Tuesday, October 30, 2012

Wednesday October 31 Housing and Economic stories


TOP STORIES:

Lower mortage rates are unlikely, banks say - (www.washingtonpost.com) Fed actions to reduce mortgage rates may be helping banks more than borrowers.  JPMorgan Chase and Wells Fargo, the nation’s largest mortgage lenders, said Friday they won’t make home loans much cheaper for consumers, even as they reported booming profits from that business. Those bottom lines have been padded by federal initiatives to stimulate the economy. The Federal Reserve is spending $40 billion a month to reduce mortgage rates to encourage Americans to buy homes. Instead, its policies may be generating more benefits for banks than borrowers. A new study suggests that the Fed shouldn't have just cut interest rates. It should have made them negative. “The government can’t force banks to give out loans at lower rates any more than they can force Macy’s to sell me sheets for a dollar,” said Karen Shaw Petrou, managing partner at consulting firm Federal Financial Analytics.
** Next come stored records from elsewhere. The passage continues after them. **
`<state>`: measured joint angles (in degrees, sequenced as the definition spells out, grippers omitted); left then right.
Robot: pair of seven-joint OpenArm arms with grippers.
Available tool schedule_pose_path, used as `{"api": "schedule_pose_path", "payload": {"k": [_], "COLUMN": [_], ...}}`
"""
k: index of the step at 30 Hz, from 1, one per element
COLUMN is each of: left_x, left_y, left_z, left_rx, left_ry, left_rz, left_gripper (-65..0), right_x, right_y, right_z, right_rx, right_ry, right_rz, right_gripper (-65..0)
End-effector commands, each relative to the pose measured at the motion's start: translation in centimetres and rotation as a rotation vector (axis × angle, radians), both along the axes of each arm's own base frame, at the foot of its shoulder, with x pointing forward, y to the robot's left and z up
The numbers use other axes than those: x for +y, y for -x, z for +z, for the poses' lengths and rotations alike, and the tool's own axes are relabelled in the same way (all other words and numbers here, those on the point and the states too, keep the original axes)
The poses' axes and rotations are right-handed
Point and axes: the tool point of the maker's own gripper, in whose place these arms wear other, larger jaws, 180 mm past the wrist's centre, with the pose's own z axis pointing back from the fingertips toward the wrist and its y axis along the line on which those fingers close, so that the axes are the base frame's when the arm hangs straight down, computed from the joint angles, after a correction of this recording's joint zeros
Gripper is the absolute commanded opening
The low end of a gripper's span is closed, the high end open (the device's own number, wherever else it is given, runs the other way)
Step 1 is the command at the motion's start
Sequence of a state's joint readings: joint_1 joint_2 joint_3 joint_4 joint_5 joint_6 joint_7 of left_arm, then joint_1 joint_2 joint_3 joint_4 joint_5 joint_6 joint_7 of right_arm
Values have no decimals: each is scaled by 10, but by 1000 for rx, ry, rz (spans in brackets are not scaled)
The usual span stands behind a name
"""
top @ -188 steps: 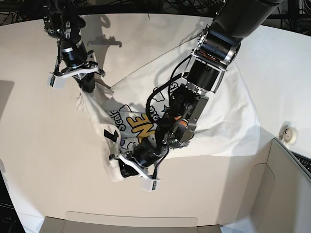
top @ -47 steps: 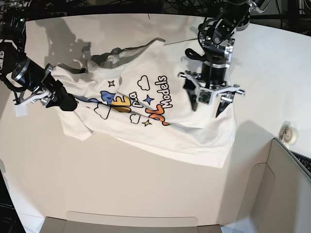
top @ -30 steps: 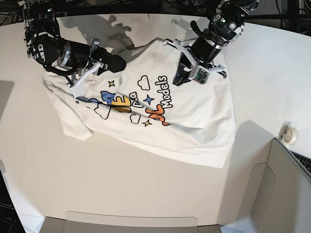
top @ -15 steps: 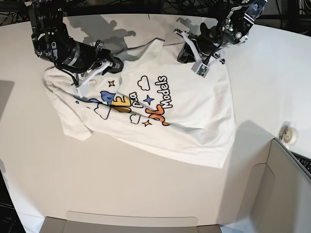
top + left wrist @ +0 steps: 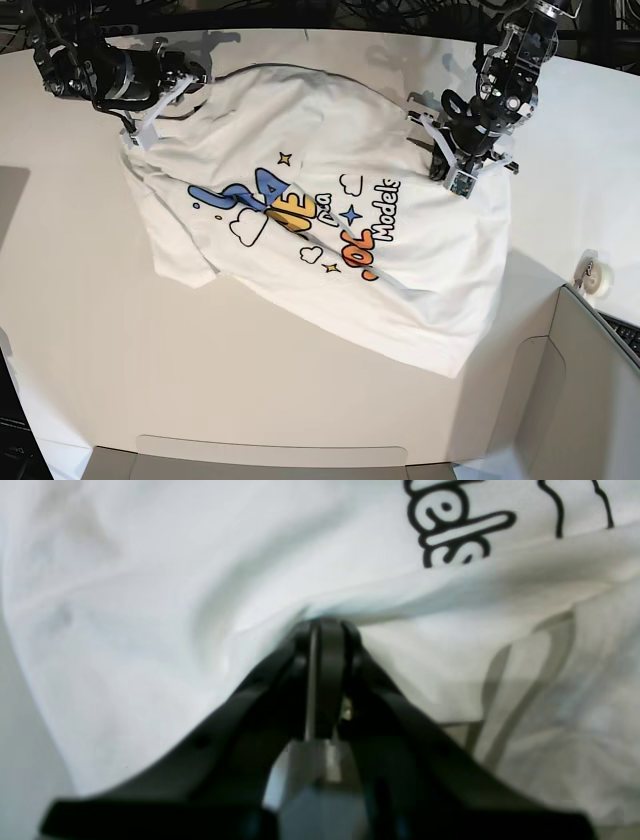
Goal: Layout the t-shirt on the table in an organized manner, then fold the t-shirt properly
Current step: 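Grasp the t-shirt's collar edge with both grippers, then pull the collar edge away from the hem with both grippers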
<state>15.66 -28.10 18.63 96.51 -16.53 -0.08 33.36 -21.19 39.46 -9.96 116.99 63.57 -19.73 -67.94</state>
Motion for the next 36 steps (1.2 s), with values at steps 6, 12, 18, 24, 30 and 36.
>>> {"api": "schedule_pose_path", "payload": {"k": [6, 12, 18, 24, 30, 36], "left_x": [21, 18, 18, 18, 21, 21], "left_y": [29, 30, 28, 29, 26, 25], "left_z": [-23, -24, -23, -24, -22, -22], "left_rx": [140, 142, 139, 141, 131, 132], "left_ry": [-113, -107, -105, -105, -111, -112], "left_rz": [9, 10, 11, 11, 11, 11], "left_gripper": [-622, -622, -622, -622, -622, -622], "right_x": [-18, 31, 105, 145, 122, 89], "right_y": [-8, -21, -24, 2, 9, 15], "right_z": [9, 39, 70, 30, 6, -7], "right_rx": [-30, -20, -1, 13, 81, 94], "right_ry": [50, -265, -552, -377, -224, -119], "right_rz": [22, -87, -40, 71, -30, -11], "right_gripper": [-650, -650, -650, -650, -650, -650]}}
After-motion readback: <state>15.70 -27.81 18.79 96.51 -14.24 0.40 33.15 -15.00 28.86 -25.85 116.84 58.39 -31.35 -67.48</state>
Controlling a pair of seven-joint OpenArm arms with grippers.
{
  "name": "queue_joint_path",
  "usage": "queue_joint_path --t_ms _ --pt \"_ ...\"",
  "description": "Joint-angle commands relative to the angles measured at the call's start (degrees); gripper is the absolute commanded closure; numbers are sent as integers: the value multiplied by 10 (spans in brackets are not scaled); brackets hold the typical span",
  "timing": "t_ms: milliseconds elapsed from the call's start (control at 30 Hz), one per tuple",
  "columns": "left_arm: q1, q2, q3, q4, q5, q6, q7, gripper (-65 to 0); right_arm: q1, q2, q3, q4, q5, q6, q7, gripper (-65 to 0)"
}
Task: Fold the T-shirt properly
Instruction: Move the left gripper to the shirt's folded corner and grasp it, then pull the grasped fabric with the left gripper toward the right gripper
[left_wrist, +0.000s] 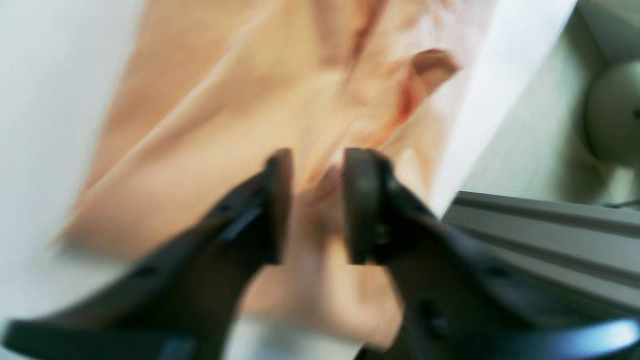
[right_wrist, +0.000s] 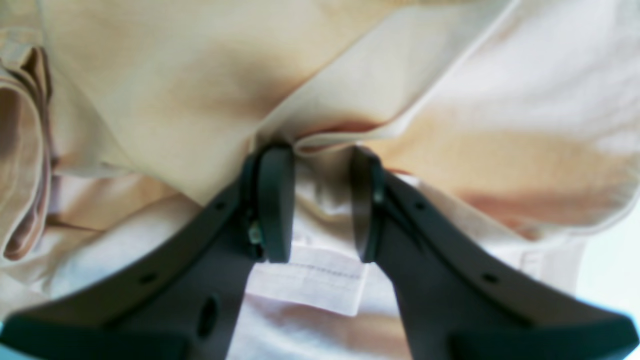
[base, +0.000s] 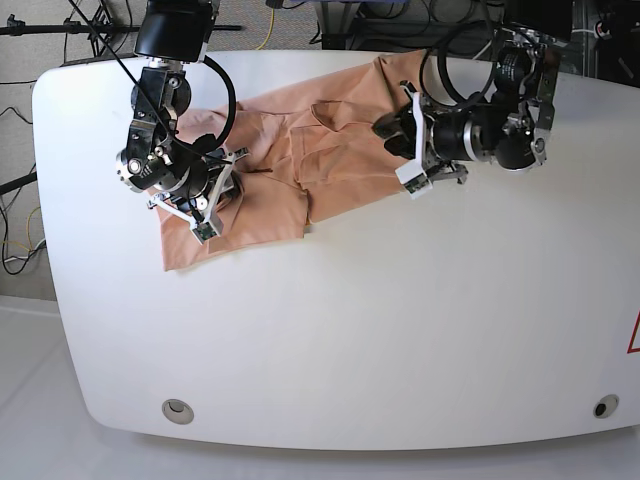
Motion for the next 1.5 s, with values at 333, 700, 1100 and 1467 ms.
queue_joint_path --t_ms 333,700,1100,1467 --pt "-6 14 65 7 79 -2 -50 -262 8 3 0 8 4 3 4 -184" --pt "-19 15 83 -44 92 -3 -54 -259 7 3 0 8 4 3 4 -184" --pt "-22 16 84 -47 92 -4 -54 -5 7 3 0 8 4 3 4 -184" --pt "-22 18 84 -47 91 -4 -54 0 7 3 0 8 4 3 4 -184"
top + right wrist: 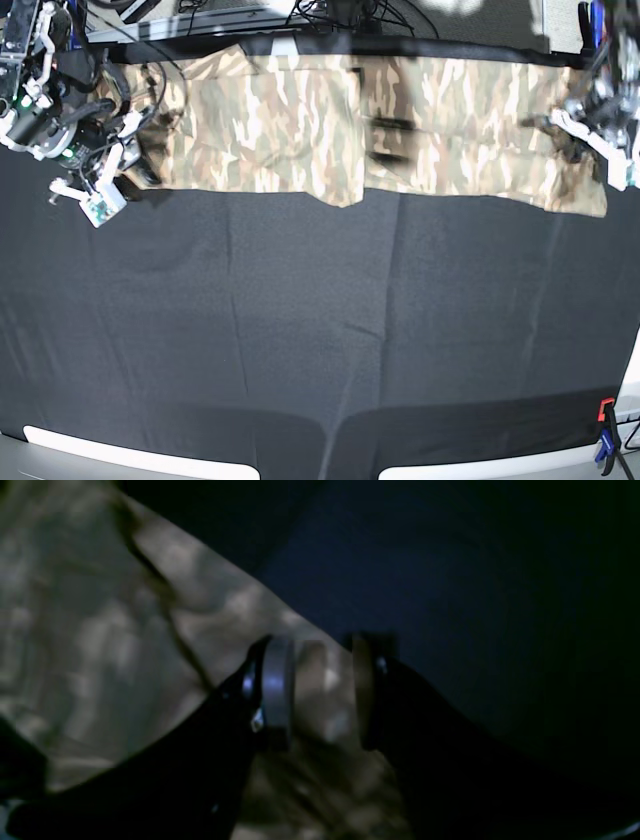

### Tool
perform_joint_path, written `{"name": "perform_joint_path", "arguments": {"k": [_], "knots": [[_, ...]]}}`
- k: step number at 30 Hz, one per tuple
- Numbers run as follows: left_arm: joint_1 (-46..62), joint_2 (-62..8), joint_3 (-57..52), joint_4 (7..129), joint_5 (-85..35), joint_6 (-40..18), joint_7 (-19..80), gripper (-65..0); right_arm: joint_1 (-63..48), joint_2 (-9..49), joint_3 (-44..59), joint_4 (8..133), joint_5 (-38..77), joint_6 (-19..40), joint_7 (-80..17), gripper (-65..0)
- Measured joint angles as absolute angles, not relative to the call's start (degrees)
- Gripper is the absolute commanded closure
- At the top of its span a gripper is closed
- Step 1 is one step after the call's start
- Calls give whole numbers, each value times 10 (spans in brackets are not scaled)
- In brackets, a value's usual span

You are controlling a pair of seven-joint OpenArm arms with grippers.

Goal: Layout the t-shirt on the table in an organized manner, then fold the t-shirt properly

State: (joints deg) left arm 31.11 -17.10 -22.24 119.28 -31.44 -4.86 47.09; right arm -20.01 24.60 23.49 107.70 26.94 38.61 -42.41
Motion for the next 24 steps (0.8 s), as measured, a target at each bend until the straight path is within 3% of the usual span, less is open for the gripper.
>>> {"name": "perform_joint_path", "arguments": {"k": [5, 12, 20, 24], "knots": [[348, -95, -176, 1280, -395, -66, 479, 0, -197, 247, 235, 1077, 292, 386, -424, -190], [346, -86, -5, 1285, -352, -62, 455, 0, -196, 248, 235, 1077, 292, 386, -427, -191], [330, -73, 156, 1270, -243, 29, 396, 0, -197, 248, 235, 1077, 292, 386, -431, -191], [308, -43, 191, 1240, -217, 28, 390, 0, -196, 248, 235, 1077, 292, 386, -433, -191]]}}
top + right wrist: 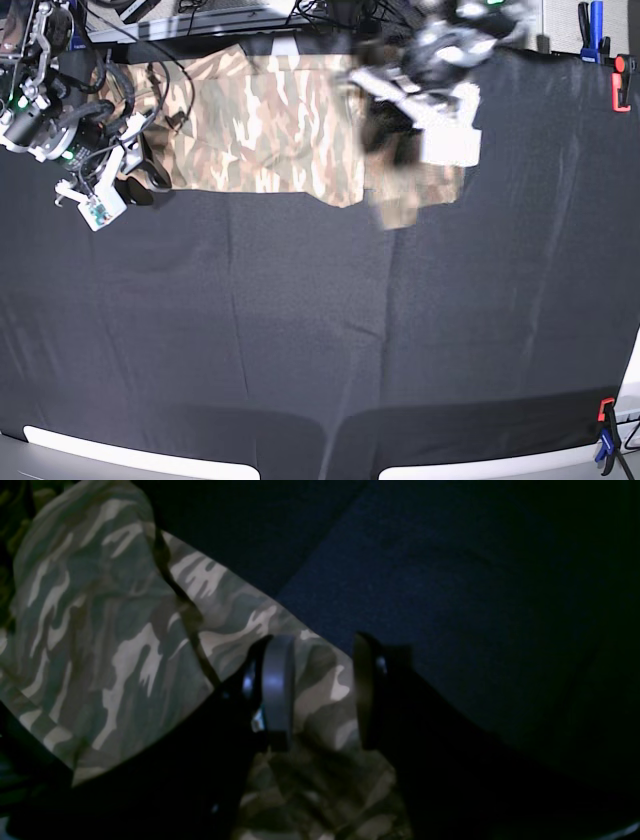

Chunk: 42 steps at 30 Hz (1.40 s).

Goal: Layout the t-shirt on the table in an organized manner, then fold the t-shirt properly
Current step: 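Grasp the strip's other end with the left gripper and fold it inward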

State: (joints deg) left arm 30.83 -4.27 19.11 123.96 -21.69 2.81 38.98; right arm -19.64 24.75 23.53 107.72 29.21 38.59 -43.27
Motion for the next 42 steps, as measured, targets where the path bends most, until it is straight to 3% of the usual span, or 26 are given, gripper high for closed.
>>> {"name": "perform_joint_path", "arguments": {"k": [7, 10, 12, 18, 23, 27, 31, 37, 42], "knots": [[290, -29, 195, 1167, -206, 28, 392, 0, -197, 247, 235, 1077, 292, 386, -433, -191], [285, -30, 195, 1166, -206, -15, 392, -214, -195, 248, 235, 1077, 292, 386, -433, -191], [281, -30, 195, 1166, -214, -57, 389, -297, -195, 248, 235, 1077, 292, 386, -433, -191], [282, -30, 195, 1166, -226, -72, 372, -299, -195, 248, 235, 1077, 292, 386, -435, -191], [264, -30, 194, 1166, -111, -77, 374, -299, -195, 246, 243, 1077, 312, 386, -503, -191], [241, -30, 194, 1166, 0, -76, 374, -299, -195, 245, 311, 1077, 348, 386, -540, -191], [225, -35, 168, 1166, 11, -51, 372, -298, -197, 261, 396, 1077, 420, 395, -618, -193], [225, -56, 99, 1166, -1, -50, 364, -298, -232, 332, 417, 1018, 484, 395, -635, -397], [225, -65, 50, 1166, -45, -50, 364, -298, -222, 368, 390, 914, 531, 396, -626, -399]]}}
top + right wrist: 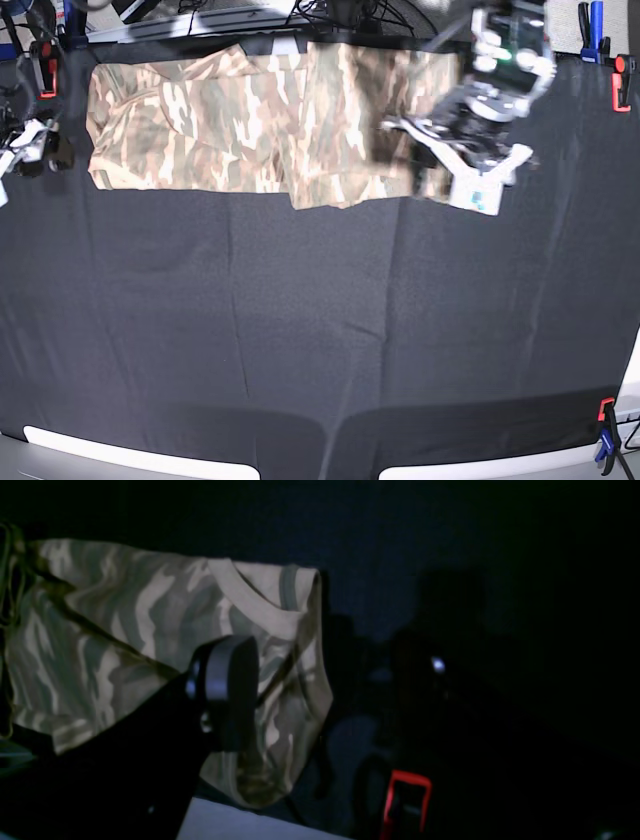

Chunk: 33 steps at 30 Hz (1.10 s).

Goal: Layout the t-shirt on the table in an organized manner, then fold the t-shirt properly
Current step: 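Grasp the strip's other end with the left gripper and fold it inward, then fold the folded end with the right gripper over toward the left gripper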

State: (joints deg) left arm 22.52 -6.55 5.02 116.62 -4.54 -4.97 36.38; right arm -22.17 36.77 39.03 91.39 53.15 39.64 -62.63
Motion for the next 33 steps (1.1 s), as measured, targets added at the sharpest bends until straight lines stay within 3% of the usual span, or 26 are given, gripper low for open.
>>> {"name": "perform_joint_path", "arguments": {"k": [5, 11, 21, 27, 30, 33], "knots": [[225, -65, 38, 1166, -62, -50, 364, -298, -199, 368, 326, 825, 535, 396, -630, -398], [225, -65, 38, 1166, -62, -51, 364, -294, -194, 367, 238, 807, 539, 397, -597, -398], [225, -65, 38, 1166, -60, -50, 364, -294, -190, 342, 213, 809, 541, 397, -585, -392], [225, -65, 38, 1166, -60, -50, 364, -294, -190, 320, 212, 810, 550, 397, -590, -199], [225, -65, 38, 1166, -60, -50, 364, -294, -190, 319, 211, 810, 548, 397, -595, -29], [226, -65, 38, 1166, -60, -50, 364, -294, -190, 319, 220, 809, 546, 397, -595, 0]]}}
S&P cuts Spain credit rating to near junk - (www.reuters.com) Standard & Poor's on Wednesday cut Spain's sovereign credit rating to BBB-minus, just above junk territory, citing a deepening economic recession that is limiting the government's policy options to arrest the slide. The S&P downgrade comes with a negative outlook reflecting the credit ratings agency's view that there are significant risks to economic growth and budgetary performance, plus a lack of clear direction in euro zone policies. "In our view, the capacity of Spain's political institutions (both domestic and multilateral) to deal with the severe challenges posed by the current economic and financial crisis is declining," S&P said in a statement.

Doomsday cycle targets America next - (www.marketwatch.com)  Warning bells, alarms scream louder. But our banks and politicians can’t hear, are deaf, in denial. Won’t take action ... not until it is too late. That’s the latest from Simon Johnson and Peter Boone in “The Doomsday Cycle Turns: Who’s Next?” Who is next? America, Japan, the euro zone are the triple threat next in the line of fire, in danger of collapsing, thanks to a doomsday conspiracy where global “political and financial systems have aligned to build these dangers rather than suppress them.” Three years ago, the first warning: “The Doomsday Cycle.” Since then Simon Johnson, former IMF chief economist, co-authored two bestsellers, “13 Bankers: The Wall Street Takeover and the Next Financial Meltdown,” and recently, “White House Burning.” Peter Boone is a research associate at the London School of Economics, which published their doomsday warnings.

Questions from a bailout eyewitness - (www.nytimes.com) IT has become almost unpatriotic to question the many and munificent bank rescues of 2008 and beyond. If you have the temerity to do so, you’re likely to hear that the bailouts were the only thing standing between us and financial obliteration. You will also be told that, four years on, many of the bailouts have made money. It’s hard to argue against this narrative, not knowing what would have happened had cooler heads prevailed. But Sheila C. Bair, former chairwoman of the Federal Deposit Insurance Corporation, is well positioned to question the dogma of the bailout brigade. And she does so repeatedly in “Bull by the Horns,” her new book about the crisis. As one of the main participants in the battles surrounding the rescues, and perhaps the coolest head in attendance, Ms. Bair provides some straight talk that represents an important piece of history and a rebuttal to the conventional wisdom.

The self-destruction of the 1 percent - (www.nytimes.com) IN the early 14th century, Venice was one of the richest cities in Europe. At the heart of its economy was the colleganza, a basic form of joint-stock company created to finance a single trade expedition. The brilliance of the colleganza was that it opened the economy to new entrants, allowing risk-taking entrepreneurs to share in the financial upside with the established businessmen who financed their merchant voyages. Venice’s elites were the chief beneficiaries. Like all open economies, theirs was turbulent. Today, we think of social mobility as a good thing. But if you are on top, mobility also means competition. In 1315, when the Venetian city-state was at the height of its economic powers, the upper class acted to lock in its privileges, putting a formal stop to social mobility with the publication of the Libro d’Oro, or Book of Gold, an official register of the nobility.